▸ **Required work**: Wherever the listing has a line with the string "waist", copy that line out.

"""

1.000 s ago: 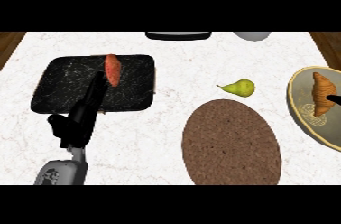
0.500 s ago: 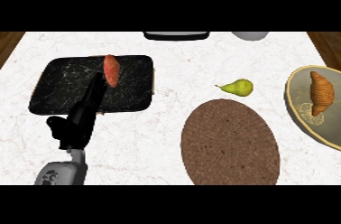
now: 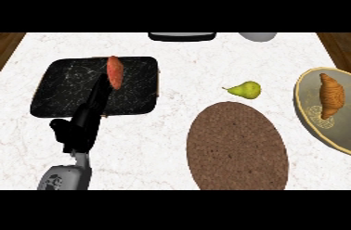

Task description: Pick the croissant from the placemat and place it in the bowl

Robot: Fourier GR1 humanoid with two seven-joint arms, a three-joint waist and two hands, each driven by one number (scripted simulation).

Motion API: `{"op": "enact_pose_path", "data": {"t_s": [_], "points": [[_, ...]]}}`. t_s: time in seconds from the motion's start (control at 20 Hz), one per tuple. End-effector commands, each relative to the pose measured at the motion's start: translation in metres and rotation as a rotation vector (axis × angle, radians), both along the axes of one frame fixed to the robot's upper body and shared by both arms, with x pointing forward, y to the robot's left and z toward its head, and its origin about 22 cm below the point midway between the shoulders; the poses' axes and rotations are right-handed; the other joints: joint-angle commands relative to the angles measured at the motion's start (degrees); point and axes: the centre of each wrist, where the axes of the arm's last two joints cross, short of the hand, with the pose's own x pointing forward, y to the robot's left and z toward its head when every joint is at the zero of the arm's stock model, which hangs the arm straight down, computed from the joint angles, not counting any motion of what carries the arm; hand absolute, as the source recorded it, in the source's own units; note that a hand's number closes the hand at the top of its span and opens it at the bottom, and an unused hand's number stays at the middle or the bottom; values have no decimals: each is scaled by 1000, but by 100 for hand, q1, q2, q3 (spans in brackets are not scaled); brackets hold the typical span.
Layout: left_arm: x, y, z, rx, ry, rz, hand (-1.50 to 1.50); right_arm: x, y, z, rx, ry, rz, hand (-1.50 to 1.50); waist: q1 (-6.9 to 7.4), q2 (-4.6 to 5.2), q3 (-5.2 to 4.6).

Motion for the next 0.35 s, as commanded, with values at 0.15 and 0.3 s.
{"op": "enact_pose_path", "data": {"t_s": [0.15, 0.3], "points": [[6, 3, 10, -8, 4, -3, 0, -39, -11, -22, 15, 19, 65, -150, 7, 2, 1], [9, 17, 7, 3, -1, -7, 0, -49, -32, -16, 3, 15, 70, -150, 24, 7, 2]]}}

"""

▸ **Answer below**:
Robot: Fourier GR1 humanoid with two seven-joint arms, a three-joint waist and two hands, each driven by one number (scripted simulation).
Layout: left_arm: x, y, z, rx, ry, rz, hand (-1.50 to 1.50); right_arm: x, y, z, rx, ry, rz, hand (-1.50 to 1.50); waist: q1 (-6.9 to 7.4), q2 (-4.6 to 5.2), q3 (-5.2 to 4.6).

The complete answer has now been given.